**TRY IT**
Where an image appears in the data, omit it and reproduce the rest exactly.

**DATASET EXTRACT**

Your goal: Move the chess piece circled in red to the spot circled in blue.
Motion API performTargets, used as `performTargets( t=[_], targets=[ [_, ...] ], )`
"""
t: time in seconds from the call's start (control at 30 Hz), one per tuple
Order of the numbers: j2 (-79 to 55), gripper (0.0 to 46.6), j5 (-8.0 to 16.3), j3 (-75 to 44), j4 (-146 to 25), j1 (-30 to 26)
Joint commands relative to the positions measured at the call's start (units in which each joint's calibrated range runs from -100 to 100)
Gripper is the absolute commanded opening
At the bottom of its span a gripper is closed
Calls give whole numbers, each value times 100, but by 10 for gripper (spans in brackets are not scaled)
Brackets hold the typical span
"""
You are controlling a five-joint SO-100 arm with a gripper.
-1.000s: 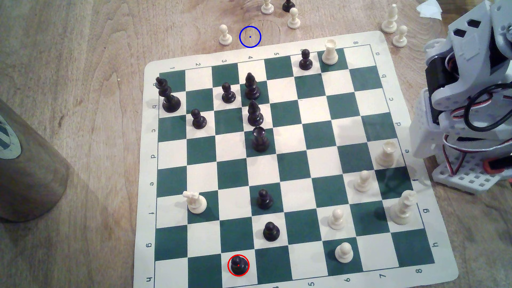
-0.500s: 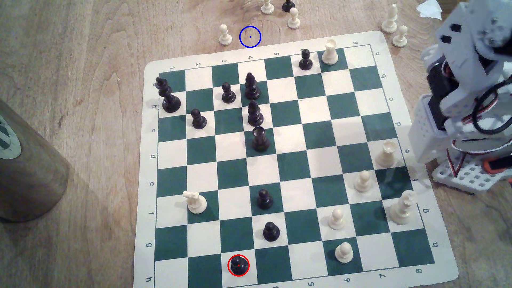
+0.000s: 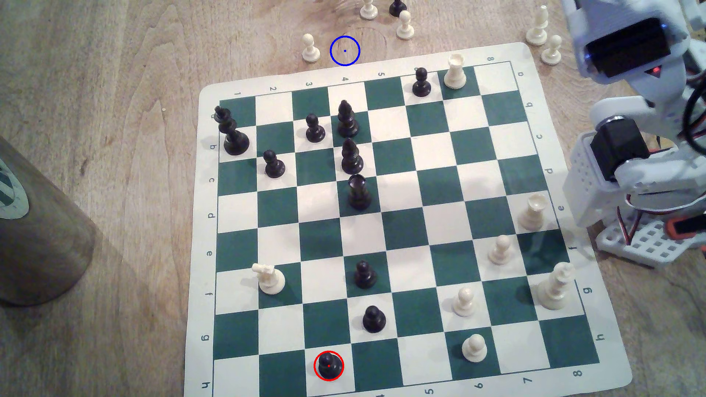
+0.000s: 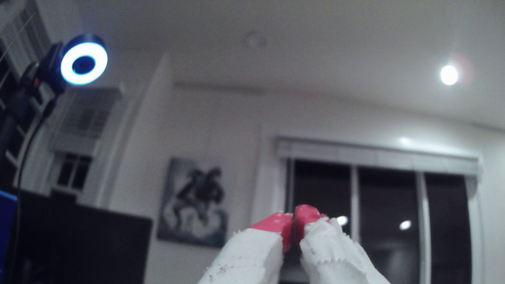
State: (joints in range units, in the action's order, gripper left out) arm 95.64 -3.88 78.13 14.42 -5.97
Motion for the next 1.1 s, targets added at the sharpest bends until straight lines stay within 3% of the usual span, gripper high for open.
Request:
performTargets(
  t=[0.0, 0.13, 0.23, 0.43, 0.67, 0.77, 0.97, 1.07],
  targets=[
    [11, 2, 63, -524, -1409, -134],
    [-218, 2, 405, -451, -1622, -345],
    [-413, 2, 220, -542, -2482, -330],
    [-1355, 2, 332, -1040, -3547, -689],
    [-3096, 2, 796, -2808, -5767, -1417],
    [-3698, 2, 967, -3071, -5898, -1565],
    [-5558, 2, 1651, -4114, -6029, -1722],
    [-5973, 2, 1744, -4368, -6045, -1730]
  ],
)
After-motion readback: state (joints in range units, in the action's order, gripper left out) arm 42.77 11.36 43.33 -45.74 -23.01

**EXERCISE RESULT**
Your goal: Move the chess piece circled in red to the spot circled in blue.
Motion API performTargets, used as `performTargets( t=[_], targets=[ [_, ...] ], )`
"""
t: time in seconds from the call's start (control at 30 Hz), one per tuple
Order of the numbers: j2 (-79 to 55), gripper (0.0 to 46.6), j5 (-8.0 to 16.3), j3 (-75 to 44), j4 (-146 to 25), j1 (-30 to 26)
Joint commands relative to the positions measured at the call's start (units in which each joint's calibrated range runs from -100 to 100)
Gripper is the absolute commanded opening
At the bottom of its span a gripper is closed
Calls give whole numbers, each value times 100, but by 10 for gripper (spans in brackets are not scaled)
Brackets hold the typical span
"""
You are controlling a five-joint SO-100 arm with a gripper.
-1.000s: 
-0.500s: 
+0.000s: 
+0.000s: 
State: (joints in range units, in the action's order, gripper left out) arm 95.64 -3.88 78.13 14.42 -5.97
Motion for the next 1.1 s, targets added at the sharpest bends until straight lines stay within 3% of the usual span, gripper high for open.
Request:
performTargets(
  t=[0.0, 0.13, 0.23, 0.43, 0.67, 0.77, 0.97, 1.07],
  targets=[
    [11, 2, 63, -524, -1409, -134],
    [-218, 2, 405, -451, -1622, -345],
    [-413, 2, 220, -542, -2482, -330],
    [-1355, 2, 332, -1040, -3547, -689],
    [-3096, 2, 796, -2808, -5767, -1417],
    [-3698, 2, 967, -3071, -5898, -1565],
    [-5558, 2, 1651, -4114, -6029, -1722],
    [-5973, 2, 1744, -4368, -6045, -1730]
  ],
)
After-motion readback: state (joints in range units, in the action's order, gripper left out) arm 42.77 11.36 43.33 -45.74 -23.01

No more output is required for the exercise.